◆ HOW TO COMPLETE THIS TASK
Among the entries that follow, some lines contain the word "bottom". Show all of them.

*** Begin section ***

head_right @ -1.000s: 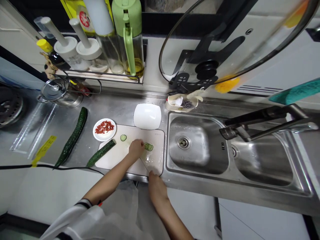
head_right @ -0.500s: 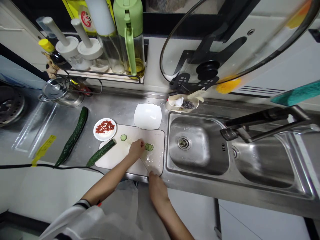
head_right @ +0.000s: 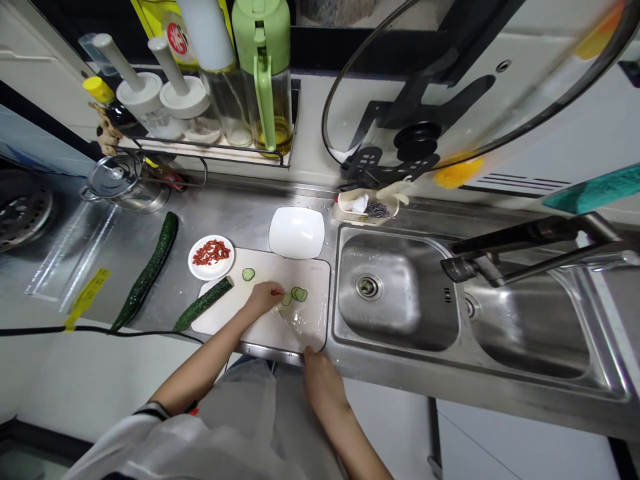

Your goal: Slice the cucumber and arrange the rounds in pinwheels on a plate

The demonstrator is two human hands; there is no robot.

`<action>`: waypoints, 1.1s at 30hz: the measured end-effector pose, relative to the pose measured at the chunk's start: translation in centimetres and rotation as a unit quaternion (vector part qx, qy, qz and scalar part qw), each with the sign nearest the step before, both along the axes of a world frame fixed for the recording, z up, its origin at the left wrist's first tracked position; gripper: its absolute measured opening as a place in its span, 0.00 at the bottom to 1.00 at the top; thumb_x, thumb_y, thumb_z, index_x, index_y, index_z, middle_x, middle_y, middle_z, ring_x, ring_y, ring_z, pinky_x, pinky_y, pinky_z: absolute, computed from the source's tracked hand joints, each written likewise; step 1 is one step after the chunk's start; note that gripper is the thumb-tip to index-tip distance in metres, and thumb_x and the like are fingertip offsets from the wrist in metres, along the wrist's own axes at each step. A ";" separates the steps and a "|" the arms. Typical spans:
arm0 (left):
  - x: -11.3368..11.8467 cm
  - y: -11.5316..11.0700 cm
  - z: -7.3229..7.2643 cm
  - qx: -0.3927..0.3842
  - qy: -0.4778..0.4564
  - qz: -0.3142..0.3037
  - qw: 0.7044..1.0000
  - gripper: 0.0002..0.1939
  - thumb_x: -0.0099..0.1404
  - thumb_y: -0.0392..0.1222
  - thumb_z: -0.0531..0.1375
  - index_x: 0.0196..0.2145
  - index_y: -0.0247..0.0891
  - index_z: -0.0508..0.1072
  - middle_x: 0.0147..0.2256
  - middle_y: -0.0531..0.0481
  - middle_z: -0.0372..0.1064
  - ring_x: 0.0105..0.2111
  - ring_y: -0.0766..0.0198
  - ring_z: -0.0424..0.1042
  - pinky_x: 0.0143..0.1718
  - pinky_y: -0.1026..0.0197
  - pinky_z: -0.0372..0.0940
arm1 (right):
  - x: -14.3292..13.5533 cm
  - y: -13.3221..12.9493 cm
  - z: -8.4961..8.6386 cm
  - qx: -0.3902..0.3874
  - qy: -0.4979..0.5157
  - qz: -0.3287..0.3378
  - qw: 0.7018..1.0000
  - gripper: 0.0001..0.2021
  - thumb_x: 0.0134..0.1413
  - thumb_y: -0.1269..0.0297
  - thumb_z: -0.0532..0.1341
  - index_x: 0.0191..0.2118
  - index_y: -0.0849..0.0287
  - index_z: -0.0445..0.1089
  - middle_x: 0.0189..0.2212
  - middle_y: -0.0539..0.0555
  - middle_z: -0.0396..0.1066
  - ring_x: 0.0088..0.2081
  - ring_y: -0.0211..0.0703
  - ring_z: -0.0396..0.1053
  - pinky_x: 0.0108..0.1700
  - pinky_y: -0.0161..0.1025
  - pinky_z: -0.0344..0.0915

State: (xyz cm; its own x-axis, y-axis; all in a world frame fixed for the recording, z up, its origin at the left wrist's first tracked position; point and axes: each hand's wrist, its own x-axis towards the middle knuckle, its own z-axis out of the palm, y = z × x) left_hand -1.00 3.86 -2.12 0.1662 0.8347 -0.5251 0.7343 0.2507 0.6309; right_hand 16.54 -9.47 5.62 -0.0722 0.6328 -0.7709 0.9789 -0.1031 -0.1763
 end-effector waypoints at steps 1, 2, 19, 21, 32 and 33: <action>-0.6 0.0 0.0 -0.003 -0.003 0.001 1.000 0.08 0.55 0.35 0.60 0.32 0.38 0.78 0.33 0.52 0.76 0.34 0.66 0.72 0.38 0.67 0.63 | 0.1 0.0 0.0 0.002 0.002 0.001 1.000 0.21 0.53 0.83 0.43 0.46 0.63 0.66 0.37 0.61 0.74 0.40 0.45 0.73 0.36 0.34 0.63; -1.1 0.0 0.1 -0.004 -0.003 0.002 1.000 0.08 0.55 0.35 0.60 0.33 0.38 0.79 0.34 0.52 0.76 0.35 0.65 0.72 0.39 0.67 0.63 | 0.1 0.0 0.0 0.004 0.002 0.001 1.000 0.21 0.53 0.83 0.43 0.46 0.63 0.66 0.37 0.61 0.74 0.40 0.45 0.73 0.36 0.33 0.63; -2.6 -1.7 -0.3 0.039 0.053 0.057 0.996 0.10 0.55 0.33 0.57 0.31 0.41 0.77 0.30 0.52 0.75 0.31 0.66 0.71 0.35 0.67 0.60 | -3.0 2.0 -1.4 0.038 -0.016 -0.011 0.999 0.21 0.54 0.82 0.42 0.49 0.63 0.63 0.37 0.63 0.73 0.41 0.47 0.73 0.36 0.37 0.66; -2.7 -1.7 -0.5 0.038 0.049 0.066 0.996 0.10 0.55 0.33 0.57 0.31 0.41 0.77 0.29 0.52 0.75 0.32 0.67 0.71 0.35 0.67 0.60 | -3.1 2.1 -1.5 0.044 -0.013 -0.011 0.999 0.21 0.54 0.82 0.43 0.49 0.64 0.63 0.37 0.64 0.73 0.42 0.47 0.73 0.36 0.37 0.66; -2.8 -1.5 -0.5 0.029 0.038 0.072 0.996 0.10 0.55 0.33 0.58 0.33 0.41 0.78 0.33 0.52 0.76 0.35 0.66 0.72 0.38 0.66 0.62 | -3.5 2.1 -1.7 0.058 -0.016 0.002 0.998 0.21 0.55 0.82 0.42 0.51 0.65 0.62 0.37 0.64 0.73 0.42 0.47 0.73 0.36 0.36 0.66; -2.8 -1.4 -0.5 0.024 0.039 0.073 0.996 0.10 0.55 0.33 0.58 0.33 0.41 0.78 0.33 0.52 0.76 0.35 0.66 0.72 0.39 0.66 0.62 | -3.5 2.2 -1.7 0.055 -0.016 0.001 0.998 0.21 0.55 0.82 0.42 0.50 0.65 0.62 0.37 0.63 0.73 0.42 0.47 0.73 0.36 0.36 0.66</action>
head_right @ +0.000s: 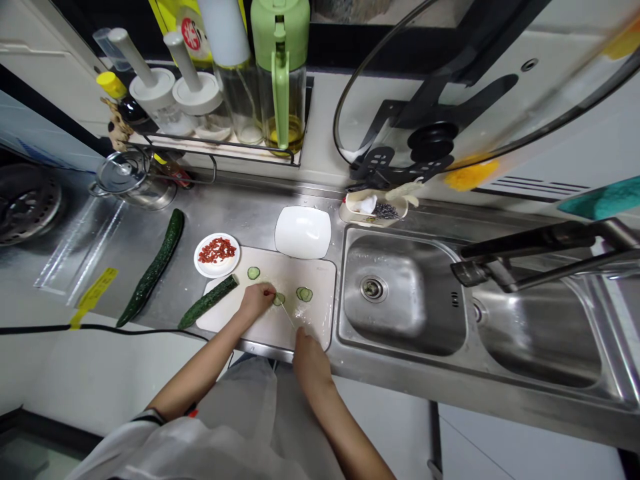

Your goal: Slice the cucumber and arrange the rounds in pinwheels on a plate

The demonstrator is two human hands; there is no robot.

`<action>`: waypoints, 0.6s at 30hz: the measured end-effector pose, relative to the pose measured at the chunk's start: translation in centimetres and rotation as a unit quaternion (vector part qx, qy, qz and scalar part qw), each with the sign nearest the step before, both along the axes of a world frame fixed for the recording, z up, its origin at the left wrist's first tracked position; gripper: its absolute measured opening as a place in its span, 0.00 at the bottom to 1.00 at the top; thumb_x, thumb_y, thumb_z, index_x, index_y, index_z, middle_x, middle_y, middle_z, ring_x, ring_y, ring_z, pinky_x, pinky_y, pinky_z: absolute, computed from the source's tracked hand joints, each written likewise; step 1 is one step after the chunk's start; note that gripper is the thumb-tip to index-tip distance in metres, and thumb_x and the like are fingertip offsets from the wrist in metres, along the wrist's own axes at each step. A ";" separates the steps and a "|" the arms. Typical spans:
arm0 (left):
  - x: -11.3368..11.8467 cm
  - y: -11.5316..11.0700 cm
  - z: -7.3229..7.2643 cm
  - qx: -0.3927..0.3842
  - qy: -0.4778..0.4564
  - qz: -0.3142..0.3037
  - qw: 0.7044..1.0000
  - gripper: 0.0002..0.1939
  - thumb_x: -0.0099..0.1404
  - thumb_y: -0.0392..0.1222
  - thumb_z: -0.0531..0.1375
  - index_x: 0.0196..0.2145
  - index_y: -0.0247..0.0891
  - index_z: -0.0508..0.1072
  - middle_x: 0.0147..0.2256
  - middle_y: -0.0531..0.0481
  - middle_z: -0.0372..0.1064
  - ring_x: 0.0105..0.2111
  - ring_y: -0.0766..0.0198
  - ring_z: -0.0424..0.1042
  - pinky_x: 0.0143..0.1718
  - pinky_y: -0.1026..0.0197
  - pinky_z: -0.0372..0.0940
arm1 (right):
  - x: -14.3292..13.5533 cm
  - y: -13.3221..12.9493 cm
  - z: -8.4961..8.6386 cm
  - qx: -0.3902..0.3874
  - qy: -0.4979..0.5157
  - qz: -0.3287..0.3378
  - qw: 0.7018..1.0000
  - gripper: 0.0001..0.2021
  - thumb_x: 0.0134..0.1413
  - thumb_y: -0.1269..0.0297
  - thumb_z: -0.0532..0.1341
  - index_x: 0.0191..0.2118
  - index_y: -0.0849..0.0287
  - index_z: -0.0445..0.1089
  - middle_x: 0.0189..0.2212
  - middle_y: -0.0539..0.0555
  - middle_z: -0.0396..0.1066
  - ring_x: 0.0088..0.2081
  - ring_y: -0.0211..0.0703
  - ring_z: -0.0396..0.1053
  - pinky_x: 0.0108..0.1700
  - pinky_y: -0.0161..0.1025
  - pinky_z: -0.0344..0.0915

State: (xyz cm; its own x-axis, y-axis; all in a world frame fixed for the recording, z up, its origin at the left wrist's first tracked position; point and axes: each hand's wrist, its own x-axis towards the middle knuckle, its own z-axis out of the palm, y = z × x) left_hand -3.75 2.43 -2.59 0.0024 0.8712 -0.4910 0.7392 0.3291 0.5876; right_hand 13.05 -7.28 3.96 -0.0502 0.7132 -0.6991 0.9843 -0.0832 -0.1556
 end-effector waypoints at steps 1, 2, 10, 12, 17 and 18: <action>0.0 0.0 0.0 -0.006 0.001 0.001 1.000 0.10 0.55 0.33 0.58 0.33 0.41 0.78 0.33 0.52 0.76 0.35 0.66 0.72 0.39 0.66 0.62 | 0.0 0.1 0.0 -0.005 0.001 0.000 1.000 0.21 0.55 0.82 0.43 0.50 0.65 0.62 0.37 0.63 0.73 0.42 0.46 0.73 0.36 0.36 0.66; 0.0 0.0 0.0 -0.011 0.004 0.001 1.000 0.11 0.55 0.33 0.58 0.33 0.41 0.78 0.33 0.52 0.76 0.35 0.66 0.72 0.39 0.66 0.63 | -0.1 0.1 0.1 -0.010 0.001 0.001 1.000 0.21 0.55 0.82 0.43 0.50 0.65 0.62 0.37 0.64 0.73 0.42 0.46 0.73 0.36 0.35 0.65; 0.0 0.0 -0.2 0.003 0.003 -0.005 1.000 0.10 0.55 0.33 0.58 0.32 0.40 0.78 0.32 0.52 0.76 0.34 0.66 0.72 0.39 0.66 0.62 | -0.9 0.7 1.2 -0.038 0.016 -0.018 0.999 0.21 0.54 0.82 0.43 0.50 0.66 0.63 0.39 0.65 0.73 0.44 0.48 0.72 0.39 0.37 0.65; 0.0 0.0 -0.2 0.002 0.003 -0.006 1.000 0.10 0.54 0.33 0.58 0.32 0.40 0.78 0.32 0.52 0.75 0.34 0.66 0.72 0.39 0.66 0.62 | -0.8 0.6 1.3 -0.039 0.018 -0.021 0.999 0.21 0.54 0.82 0.42 0.49 0.66 0.63 0.39 0.65 0.73 0.44 0.48 0.72 0.39 0.37 0.65; 0.1 0.2 0.0 0.003 0.006 -0.015 1.000 0.08 0.55 0.34 0.58 0.29 0.40 0.77 0.30 0.52 0.75 0.33 0.65 0.71 0.36 0.66 0.61 | 0.1 -0.6 1.4 -0.055 0.017 -0.028 0.998 0.20 0.54 0.82 0.43 0.48 0.65 0.64 0.38 0.63 0.73 0.43 0.48 0.72 0.37 0.37 0.65; 0.1 0.2 0.1 0.000 0.009 -0.016 1.000 0.07 0.55 0.35 0.58 0.29 0.40 0.77 0.30 0.52 0.75 0.32 0.65 0.71 0.35 0.66 0.61 | 0.3 -0.8 1.4 -0.060 0.017 -0.030 0.998 0.20 0.54 0.82 0.42 0.48 0.65 0.64 0.38 0.63 0.74 0.43 0.48 0.73 0.37 0.37 0.65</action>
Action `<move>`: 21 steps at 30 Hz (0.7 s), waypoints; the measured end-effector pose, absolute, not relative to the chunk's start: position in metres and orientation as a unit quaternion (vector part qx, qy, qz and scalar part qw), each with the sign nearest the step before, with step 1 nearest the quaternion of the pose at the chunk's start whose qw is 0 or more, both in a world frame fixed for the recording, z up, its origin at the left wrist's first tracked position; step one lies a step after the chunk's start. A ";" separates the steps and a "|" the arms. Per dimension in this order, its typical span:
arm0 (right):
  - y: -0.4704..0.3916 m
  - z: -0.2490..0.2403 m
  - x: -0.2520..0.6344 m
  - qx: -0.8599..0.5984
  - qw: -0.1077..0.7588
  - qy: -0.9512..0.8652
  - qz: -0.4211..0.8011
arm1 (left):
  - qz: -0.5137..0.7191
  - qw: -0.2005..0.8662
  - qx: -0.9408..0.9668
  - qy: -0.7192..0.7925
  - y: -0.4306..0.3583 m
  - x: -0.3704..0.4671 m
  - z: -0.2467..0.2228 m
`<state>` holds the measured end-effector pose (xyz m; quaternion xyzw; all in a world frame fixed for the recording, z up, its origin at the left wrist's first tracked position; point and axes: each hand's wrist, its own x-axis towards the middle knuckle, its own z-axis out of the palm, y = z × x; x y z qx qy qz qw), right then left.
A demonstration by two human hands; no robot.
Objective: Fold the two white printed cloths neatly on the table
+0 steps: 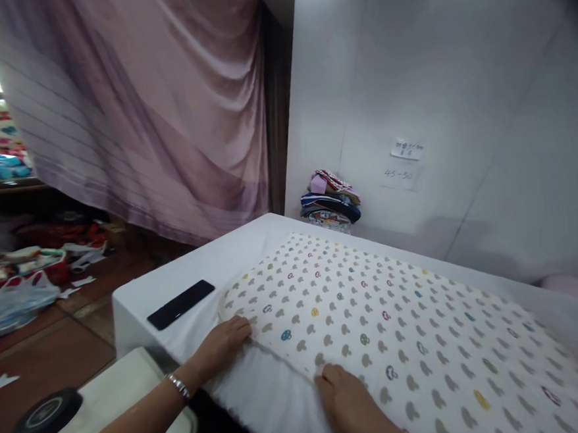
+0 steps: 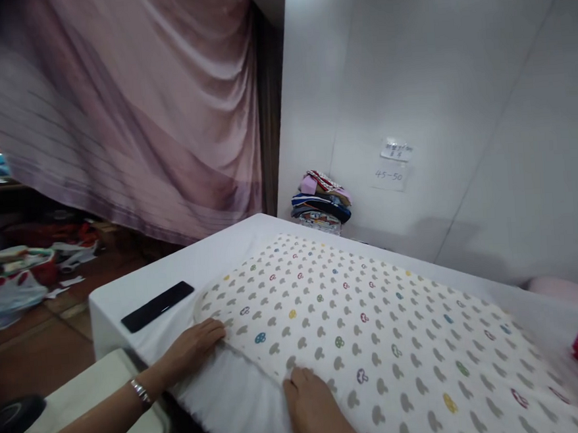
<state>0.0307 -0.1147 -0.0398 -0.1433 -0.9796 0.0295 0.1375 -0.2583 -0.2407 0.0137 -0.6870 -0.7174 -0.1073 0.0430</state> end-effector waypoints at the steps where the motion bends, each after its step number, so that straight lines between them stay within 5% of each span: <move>1: -0.114 -0.040 0.030 -0.153 0.129 -0.979 0.026 | -0.110 0.040 -0.685 -0.719 -0.241 -0.259 0.014; 21: -0.119 -0.028 0.038 -0.149 0.115 -0.981 0.056 | -0.060 0.025 -0.620 -0.782 -0.231 -0.287 -0.002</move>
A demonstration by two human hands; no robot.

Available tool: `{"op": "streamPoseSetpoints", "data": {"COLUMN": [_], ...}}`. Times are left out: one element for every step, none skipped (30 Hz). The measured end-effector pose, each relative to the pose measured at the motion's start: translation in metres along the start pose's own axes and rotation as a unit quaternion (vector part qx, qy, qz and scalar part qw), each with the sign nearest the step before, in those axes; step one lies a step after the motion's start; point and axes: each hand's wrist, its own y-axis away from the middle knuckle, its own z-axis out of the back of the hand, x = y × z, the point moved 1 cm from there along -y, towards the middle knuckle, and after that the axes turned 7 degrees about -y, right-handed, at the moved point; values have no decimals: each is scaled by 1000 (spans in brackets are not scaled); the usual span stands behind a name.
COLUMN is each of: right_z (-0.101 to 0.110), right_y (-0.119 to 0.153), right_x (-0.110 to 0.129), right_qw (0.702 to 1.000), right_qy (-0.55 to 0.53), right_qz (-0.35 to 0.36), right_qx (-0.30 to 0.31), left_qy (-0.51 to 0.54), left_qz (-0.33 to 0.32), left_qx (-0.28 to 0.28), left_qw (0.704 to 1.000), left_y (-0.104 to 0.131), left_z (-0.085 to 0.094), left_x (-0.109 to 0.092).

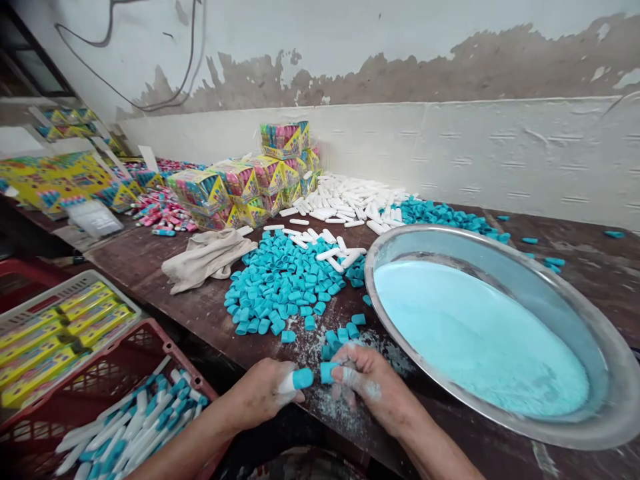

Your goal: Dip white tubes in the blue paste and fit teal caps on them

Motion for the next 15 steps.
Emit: {"op": "streamPoseSetpoints", "data": {"right_z": [2, 2, 2, 1, -1, -3, -5, -6, -6, -5, -4, -3, -3, -4, -6], "right_y": [-4, -11, -18, -26, -34, -42, -48, -52, -54, -55, -54, -52, -52, -52, -54], "right_x": [3, 6, 10, 13, 17, 20, 22, 24, 25, 26, 27, 27, 28, 28, 29], "right_qw": [999, 996, 989, 974, 950, 919, 888, 861, 840, 827, 820, 815, 806, 796, 786], "right_qy": [29, 76, 139, 215, 300, 382, 450, 501, 535, 555, 564, 572, 585, 599, 612], "right_qz": [9, 24, 43, 62, 81, 93, 97, 94, 88, 83, 79, 76, 75, 75, 78], "right_qx": [-12, -26, -39, -47, -45, -33, -14, 7, 26, 39, 46, 49, 50, 45, 34], "left_qy": [29, 55, 76, 93, 105, 112, 115, 116, 118, 122, 130, 137, 142, 145, 147], "left_qz": [20, 40, 58, 74, 89, 101, 112, 122, 128, 131, 131, 131, 131, 130, 129], "left_qx": [-14, -35, -60, -87, -112, -133, -149, -161, -171, -178, -183, -188, -192, -194, -194], "left_qw": [999, 997, 994, 989, 984, 980, 976, 973, 970, 968, 966, 964, 962, 961, 961], "left_y": [1, 3, 4, 6, 7, 9, 10, 11, 12, 13, 13, 13, 13, 12, 11], "left_z": [1, 2, 4, 5, 7, 9, 10, 11, 13, 14, 15, 16, 16, 16, 16], "left_x": [4, 7, 10, 13, 15, 17, 19, 21, 23, 25, 27, 30, 32, 33, 34]}}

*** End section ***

◆ YOUR RESPONSE
`<action>`: waypoints, 1.1s at 30hz: the measured end-effector pose, relative to the pose measured at the chunk's start: translation in centimetres and rotation as a unit quaternion (vector part qx, qy, qz and scalar part qw), each with the sign nearest the step before, both along the axes of a world frame fixed for the recording, z up, its origin at the left wrist's first tracked position; gripper: its absolute measured opening as a place in its span, 0.00 at the bottom to 1.00 at the top; thumb_x, thumb_y, thumb_z, index_x, index_y, index_z, middle_x, middle_y, middle_z, ring_x, ring_y, ring_z, pinky_x, pinky_y, pinky_z: absolute, computed from the source's tracked hand joints, each written likewise; step 1 is one step after the chunk's start; note that gripper is the thumb-tip to index-tip distance in metres, and thumb_x and the like are fingertip offsets from the wrist in metres, along the wrist's own axes at each step. A ";" separates the steps and a "|" the arms. Typical spans:
`<action>`: waypoints, 0.6s at 30hz: the measured end-effector pose, relative to the pose measured at the chunk's start: translation in centimetres and rotation as a unit quaternion (vector part qx, qy, qz and scalar part qw), each with the sign nearest the step before, both along the axes of a world frame fixed for the recording, z up, its origin at the left wrist's first tracked position; gripper: its absolute measured opening as a place in its span, 0.00 at the bottom to 1.00 at the top; thumb_x, thumb_y, thumb_z, index_x, index_y, index_z, middle_x, middle_y, middle_z, ring_x, ring_y, ring_z, pinky_x, pinky_y, pinky_z: absolute, computed from the source's tracked hand joints, each written likewise; step 1 is one step after the chunk's start; note that gripper is the thumb-tip to index-tip distance in metres, and thumb_x and the like are fingertip offsets from the wrist in metres, along the wrist's own axes at each step. A ";" separates the steps and a "|" the arms. Typical spans:

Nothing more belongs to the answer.